I don’t dare look at the two men who are already on their crosses. I will spare them the pain of being stared at, something I have just experienced myself at length.

One of the two sneers at me, “If you are the son of God, ask your father to get you out of this.”

I sincerely admire the fact that, in his situation, he hasn’t lost his sarcastic wit.

I hear the other one saying, “Quiet, he deserves this less than we do.”

He’s suffering to this degree and is still eager to defend me—I am touched. I thank the man.

No, I didn’t tell him that he was saved. To say such a thing to someone who is going through such an ordeal would be playing games. And to tell one of the crucified men, “You are saved,” and not the other would have been the height of pettiness and cynicism.

I’m pointing out these issues because this is not what will be written in the Gospels. Why not? I don’t know. The evangelists were nowhere near me when this happened. And regardless of what people have said, they didn’t know me. I’m not angry with them, but nothing is more irritating than those people who, under the pretext that they love you, claim that they know you inside out.

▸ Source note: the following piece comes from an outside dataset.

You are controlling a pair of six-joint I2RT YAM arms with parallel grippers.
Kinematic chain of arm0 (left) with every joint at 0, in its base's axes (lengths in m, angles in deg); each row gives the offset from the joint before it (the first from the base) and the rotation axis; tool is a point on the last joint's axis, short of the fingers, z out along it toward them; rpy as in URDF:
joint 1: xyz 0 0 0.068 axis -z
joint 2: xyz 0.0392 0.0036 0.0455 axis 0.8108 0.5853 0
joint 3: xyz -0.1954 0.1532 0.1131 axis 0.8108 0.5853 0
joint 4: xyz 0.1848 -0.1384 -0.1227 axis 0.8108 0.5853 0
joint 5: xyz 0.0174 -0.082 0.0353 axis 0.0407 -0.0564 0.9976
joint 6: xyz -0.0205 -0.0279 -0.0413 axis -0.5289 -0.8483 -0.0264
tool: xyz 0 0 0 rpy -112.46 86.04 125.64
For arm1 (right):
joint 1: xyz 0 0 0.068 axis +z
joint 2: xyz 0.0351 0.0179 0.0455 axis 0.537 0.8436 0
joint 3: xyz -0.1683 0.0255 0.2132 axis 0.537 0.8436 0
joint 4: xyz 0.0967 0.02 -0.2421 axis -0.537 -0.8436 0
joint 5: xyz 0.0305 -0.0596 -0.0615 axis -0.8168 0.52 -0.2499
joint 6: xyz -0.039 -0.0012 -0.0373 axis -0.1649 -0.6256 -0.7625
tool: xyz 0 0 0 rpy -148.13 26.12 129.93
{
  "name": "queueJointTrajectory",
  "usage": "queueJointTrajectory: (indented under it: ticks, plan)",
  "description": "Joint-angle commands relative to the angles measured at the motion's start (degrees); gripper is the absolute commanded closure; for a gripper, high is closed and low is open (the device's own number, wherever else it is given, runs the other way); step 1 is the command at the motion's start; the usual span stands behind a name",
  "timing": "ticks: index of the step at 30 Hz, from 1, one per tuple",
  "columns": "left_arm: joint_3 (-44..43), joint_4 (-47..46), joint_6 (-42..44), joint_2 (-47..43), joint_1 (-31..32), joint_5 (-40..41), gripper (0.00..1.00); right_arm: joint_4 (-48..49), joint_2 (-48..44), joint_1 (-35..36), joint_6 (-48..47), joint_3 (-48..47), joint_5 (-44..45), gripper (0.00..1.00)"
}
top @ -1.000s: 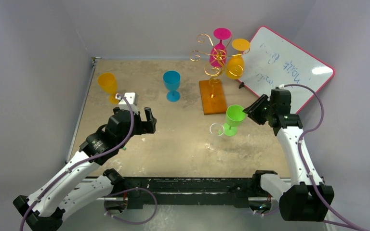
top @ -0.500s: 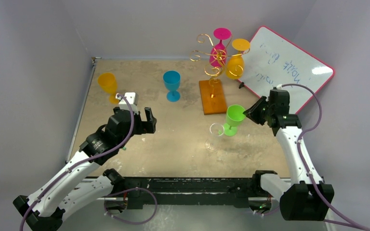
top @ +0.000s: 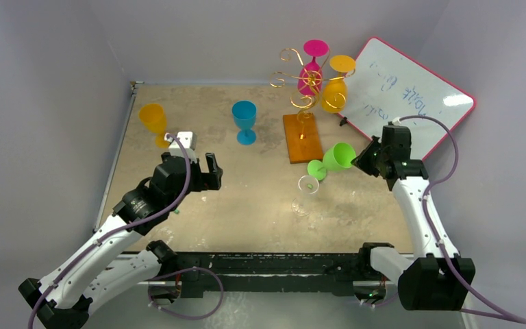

In truth, I felt the pull of fraternal love toward those two crucified men for the simple reason that I was about to share their ordeal. Someday someone will come up with the expression “affirmative action” to suggest what might have been my attitude toward the man we will call the good thief. I have no opinion on the matter, I just know the two men moved me, each in his own way. For while I loved what the good thief said to me, I also loved the pride of the bad one—who wasn’t actually bad. I don’t see what’s so bad about stealing a loaf of bread, and I can understand why someone might not feel remorse in such a situation.